Neil Gunther said...

Yep, I had already thought it could be possible to use the Excel Solver, but didn't want to spend the time on it. If you do come up with something, please let me know. Questions of precision still remain, of course.

Anonymous said...

Even if you use a sum of squares minimization, I still don't think Excel will do a constrained minimization.
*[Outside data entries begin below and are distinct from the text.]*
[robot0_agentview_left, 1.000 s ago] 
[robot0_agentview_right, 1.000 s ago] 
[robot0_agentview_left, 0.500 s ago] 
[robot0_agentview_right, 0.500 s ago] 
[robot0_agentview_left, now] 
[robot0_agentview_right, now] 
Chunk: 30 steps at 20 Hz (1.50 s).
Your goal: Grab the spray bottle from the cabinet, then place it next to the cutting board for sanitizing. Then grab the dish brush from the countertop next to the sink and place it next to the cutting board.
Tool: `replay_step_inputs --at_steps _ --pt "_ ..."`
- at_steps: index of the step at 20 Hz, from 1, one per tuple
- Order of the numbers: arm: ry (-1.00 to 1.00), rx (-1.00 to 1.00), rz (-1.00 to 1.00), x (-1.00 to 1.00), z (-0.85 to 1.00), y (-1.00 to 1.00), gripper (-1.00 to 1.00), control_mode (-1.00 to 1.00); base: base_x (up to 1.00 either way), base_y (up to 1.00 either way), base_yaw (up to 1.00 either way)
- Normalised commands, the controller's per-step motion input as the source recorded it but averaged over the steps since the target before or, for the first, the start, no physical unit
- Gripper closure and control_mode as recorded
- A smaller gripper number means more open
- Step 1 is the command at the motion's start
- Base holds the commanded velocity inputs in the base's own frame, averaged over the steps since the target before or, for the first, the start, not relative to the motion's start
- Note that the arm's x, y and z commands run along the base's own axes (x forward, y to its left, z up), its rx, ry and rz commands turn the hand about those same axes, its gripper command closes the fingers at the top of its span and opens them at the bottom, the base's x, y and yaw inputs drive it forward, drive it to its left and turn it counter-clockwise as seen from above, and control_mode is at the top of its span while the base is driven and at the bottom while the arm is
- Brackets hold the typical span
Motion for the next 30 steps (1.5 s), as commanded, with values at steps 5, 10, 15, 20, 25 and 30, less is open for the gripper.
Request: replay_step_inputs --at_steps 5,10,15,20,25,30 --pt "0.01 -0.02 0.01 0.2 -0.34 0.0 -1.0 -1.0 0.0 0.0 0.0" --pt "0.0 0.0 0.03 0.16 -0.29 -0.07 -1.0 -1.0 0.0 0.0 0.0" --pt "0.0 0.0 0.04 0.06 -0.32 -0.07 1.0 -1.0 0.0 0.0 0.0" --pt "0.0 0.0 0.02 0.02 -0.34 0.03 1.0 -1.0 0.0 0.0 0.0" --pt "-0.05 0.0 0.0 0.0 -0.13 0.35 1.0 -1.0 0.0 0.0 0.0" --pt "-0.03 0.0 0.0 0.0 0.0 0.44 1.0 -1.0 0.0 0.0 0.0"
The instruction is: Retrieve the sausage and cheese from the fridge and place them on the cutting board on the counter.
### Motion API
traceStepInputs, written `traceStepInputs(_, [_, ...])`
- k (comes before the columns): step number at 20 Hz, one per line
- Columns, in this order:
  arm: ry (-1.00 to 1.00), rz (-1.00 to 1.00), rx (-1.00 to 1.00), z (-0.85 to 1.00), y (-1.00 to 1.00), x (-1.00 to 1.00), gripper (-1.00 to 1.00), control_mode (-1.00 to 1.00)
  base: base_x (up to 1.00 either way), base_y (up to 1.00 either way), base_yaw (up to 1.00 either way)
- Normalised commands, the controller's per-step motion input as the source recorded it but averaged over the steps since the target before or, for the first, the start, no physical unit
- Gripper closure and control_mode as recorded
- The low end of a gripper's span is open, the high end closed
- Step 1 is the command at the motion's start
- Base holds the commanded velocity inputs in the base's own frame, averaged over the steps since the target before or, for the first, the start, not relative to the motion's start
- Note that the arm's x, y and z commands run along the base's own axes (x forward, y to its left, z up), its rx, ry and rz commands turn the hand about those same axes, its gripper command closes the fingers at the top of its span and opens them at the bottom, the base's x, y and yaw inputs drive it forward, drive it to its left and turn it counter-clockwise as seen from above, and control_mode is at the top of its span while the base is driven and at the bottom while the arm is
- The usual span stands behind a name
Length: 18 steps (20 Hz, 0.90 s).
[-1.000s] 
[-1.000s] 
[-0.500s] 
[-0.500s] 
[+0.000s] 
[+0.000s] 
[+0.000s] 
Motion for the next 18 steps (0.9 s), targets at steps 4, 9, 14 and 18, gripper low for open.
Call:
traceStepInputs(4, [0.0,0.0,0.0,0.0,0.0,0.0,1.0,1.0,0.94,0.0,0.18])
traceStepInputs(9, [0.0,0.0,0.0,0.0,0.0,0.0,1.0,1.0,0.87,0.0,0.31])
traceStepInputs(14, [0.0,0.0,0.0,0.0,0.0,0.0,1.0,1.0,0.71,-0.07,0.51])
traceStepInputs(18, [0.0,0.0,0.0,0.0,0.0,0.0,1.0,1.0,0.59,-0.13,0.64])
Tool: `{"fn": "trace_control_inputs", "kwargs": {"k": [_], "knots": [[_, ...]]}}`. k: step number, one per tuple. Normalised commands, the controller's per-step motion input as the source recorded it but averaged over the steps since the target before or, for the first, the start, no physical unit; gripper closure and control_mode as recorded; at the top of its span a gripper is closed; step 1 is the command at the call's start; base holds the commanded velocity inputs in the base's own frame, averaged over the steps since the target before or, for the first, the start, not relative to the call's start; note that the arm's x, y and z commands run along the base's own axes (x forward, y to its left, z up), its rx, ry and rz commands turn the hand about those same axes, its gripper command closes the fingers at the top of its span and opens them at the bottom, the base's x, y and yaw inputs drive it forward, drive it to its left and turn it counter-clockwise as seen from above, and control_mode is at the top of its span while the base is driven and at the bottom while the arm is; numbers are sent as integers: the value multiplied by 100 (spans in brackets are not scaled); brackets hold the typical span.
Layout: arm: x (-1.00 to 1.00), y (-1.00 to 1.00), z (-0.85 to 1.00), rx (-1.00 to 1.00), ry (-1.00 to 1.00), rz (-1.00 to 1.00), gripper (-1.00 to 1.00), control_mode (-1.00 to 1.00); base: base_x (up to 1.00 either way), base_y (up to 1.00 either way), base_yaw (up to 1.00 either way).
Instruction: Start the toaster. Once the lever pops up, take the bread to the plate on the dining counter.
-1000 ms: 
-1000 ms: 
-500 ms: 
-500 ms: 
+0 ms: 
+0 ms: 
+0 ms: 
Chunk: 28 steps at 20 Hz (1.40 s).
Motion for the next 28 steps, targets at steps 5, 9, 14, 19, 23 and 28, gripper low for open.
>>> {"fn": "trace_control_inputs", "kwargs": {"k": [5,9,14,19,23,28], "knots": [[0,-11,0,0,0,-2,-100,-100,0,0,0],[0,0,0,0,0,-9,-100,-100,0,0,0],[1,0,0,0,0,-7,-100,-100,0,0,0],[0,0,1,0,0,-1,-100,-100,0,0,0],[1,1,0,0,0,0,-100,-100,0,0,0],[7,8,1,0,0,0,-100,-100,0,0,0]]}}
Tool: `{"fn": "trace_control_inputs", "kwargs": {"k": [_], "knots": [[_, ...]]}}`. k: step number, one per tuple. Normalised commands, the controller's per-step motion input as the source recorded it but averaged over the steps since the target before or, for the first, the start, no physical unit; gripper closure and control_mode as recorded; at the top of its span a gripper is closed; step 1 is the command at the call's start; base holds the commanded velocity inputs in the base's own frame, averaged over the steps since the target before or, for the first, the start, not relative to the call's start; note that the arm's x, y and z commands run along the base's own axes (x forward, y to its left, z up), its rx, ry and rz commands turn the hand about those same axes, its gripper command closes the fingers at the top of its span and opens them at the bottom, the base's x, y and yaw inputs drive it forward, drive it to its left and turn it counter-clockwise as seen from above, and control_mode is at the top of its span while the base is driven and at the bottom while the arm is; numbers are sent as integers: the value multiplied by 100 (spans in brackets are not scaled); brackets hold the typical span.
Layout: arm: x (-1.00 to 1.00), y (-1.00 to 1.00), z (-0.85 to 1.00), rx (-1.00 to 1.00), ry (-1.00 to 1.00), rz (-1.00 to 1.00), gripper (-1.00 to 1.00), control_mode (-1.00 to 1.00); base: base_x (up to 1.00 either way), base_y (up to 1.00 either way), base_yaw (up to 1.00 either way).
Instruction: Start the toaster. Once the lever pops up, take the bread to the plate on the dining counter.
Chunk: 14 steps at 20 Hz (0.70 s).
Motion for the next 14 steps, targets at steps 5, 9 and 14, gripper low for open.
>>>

I'd stick with a statistics package with a built-in constrained non-linear least squares, because you get the significance tests "for free". :)

metasoft said...

hi ed,

excel is far from perfect, however, it is both familiar and ubiquitous, which makes it the perfect tool to start, which is in the spirit of being guerrilla.

on the flip side, i have a strong distrust with blackboxes that output numbers. when possible, i like to check the numbers with a couple of other statistical packages.

metasoft said...

some good news. i tested both data set with excel solver and the results looks good (error <= 5%) i'll send you what i have, and then look into how to redo sscalc.xls with solver. besides percentage error, what other fitting diagnostics would be a good idea to have. of course, this is going to be limited by what excel can do, i am open to code some VBA functions too, but must admit i only have a limited knowledge of VBA.